Ist ihm Schenefeld in 39 Jahren nicht doch einmal zu klein geworden? "Man hat immer mal ein Tief und denkt, man haut in den Sack", sagt Gebert. "Aber dann waren da die Kollegen, das gute Team und die Momente, die den Beruf so liebenswert machen.". Wenn eine Frau sich bedankt, weil man einen Dieb erwischt hat. Wenn eine entflohene Pferdeherde die Stadt unsicher macht, und es Gebert und seinen Kollegen gelingt, sie vor dem Rathaus publikumswirksam wieder einzufangen. Außerdem habe es viele Vorteile gehabt, Schenefeld so genau zu kennen. "Vertrauen baut sich mit den Jahren auf", sagt Gebert auch mit Blick auf seine Arbeit an den Schulen.

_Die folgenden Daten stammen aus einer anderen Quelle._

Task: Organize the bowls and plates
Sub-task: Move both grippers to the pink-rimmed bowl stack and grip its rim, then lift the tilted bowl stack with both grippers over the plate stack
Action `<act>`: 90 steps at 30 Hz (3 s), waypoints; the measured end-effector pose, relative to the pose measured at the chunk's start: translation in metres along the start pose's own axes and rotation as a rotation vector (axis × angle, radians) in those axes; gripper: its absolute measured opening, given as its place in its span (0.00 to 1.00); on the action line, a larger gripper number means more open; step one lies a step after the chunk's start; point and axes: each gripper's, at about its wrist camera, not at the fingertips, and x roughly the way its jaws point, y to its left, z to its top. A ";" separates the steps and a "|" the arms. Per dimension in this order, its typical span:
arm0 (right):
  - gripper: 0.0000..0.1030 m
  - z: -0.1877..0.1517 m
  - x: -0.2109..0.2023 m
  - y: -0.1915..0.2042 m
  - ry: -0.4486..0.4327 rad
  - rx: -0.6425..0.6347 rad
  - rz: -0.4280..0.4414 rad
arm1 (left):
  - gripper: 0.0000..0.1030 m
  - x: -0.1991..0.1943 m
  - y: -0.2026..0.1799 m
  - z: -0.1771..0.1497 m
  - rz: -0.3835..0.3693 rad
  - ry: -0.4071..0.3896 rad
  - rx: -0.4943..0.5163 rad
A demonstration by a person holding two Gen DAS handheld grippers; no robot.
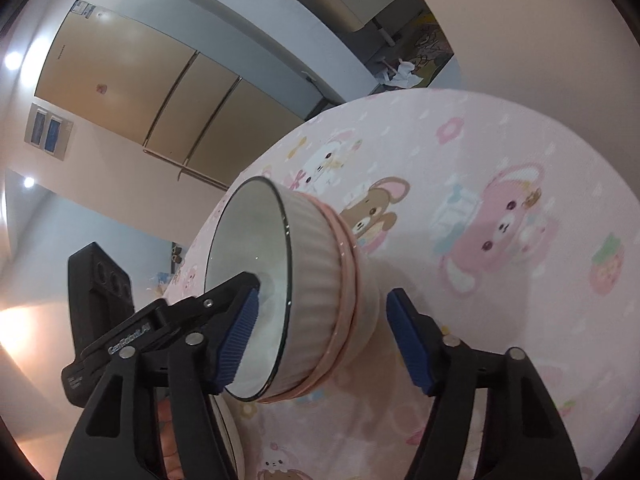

Hans Gebert ist akkurat, ein Mann der alten Schule. Jemand, der Frauen die Tür aufhält und Gesprächspartner bis zum Ausgang begleitet. Im ersten Stock der Schenefelder Polizeiwache am Kiebitzweg trägt er den Spitznamen Gandalf der Weiße in Anlehnung an Tolkiens "Der Herr der Ringe." Mit seinen Kollegen sitzt der Ermittler seit Jahrzehnten Tür an Tür. Dazwischen steht die in die Jahre gekommene so genannte Arme-Sünder-Bank. Auf ihr nimmt Platz, wer zum Verhör ins Zimmer von Gebert muss. Das ist bereits geräumt. Bald soll hier sein Nachfolger oder seine Nachfolgerin einziehen.

Hans Gebert ist Polizist mit Leib und Seele.

Gebert hat sich für den Ruhestand viel vorgenommen. In diesem Jahr soll es mit seiner Frau nach Wien und Südfrankreich gehen. Der Schenefelder ist Eigentümer eines Hauses aus dem Jahr 1845. Da gibt es immer was zu tun.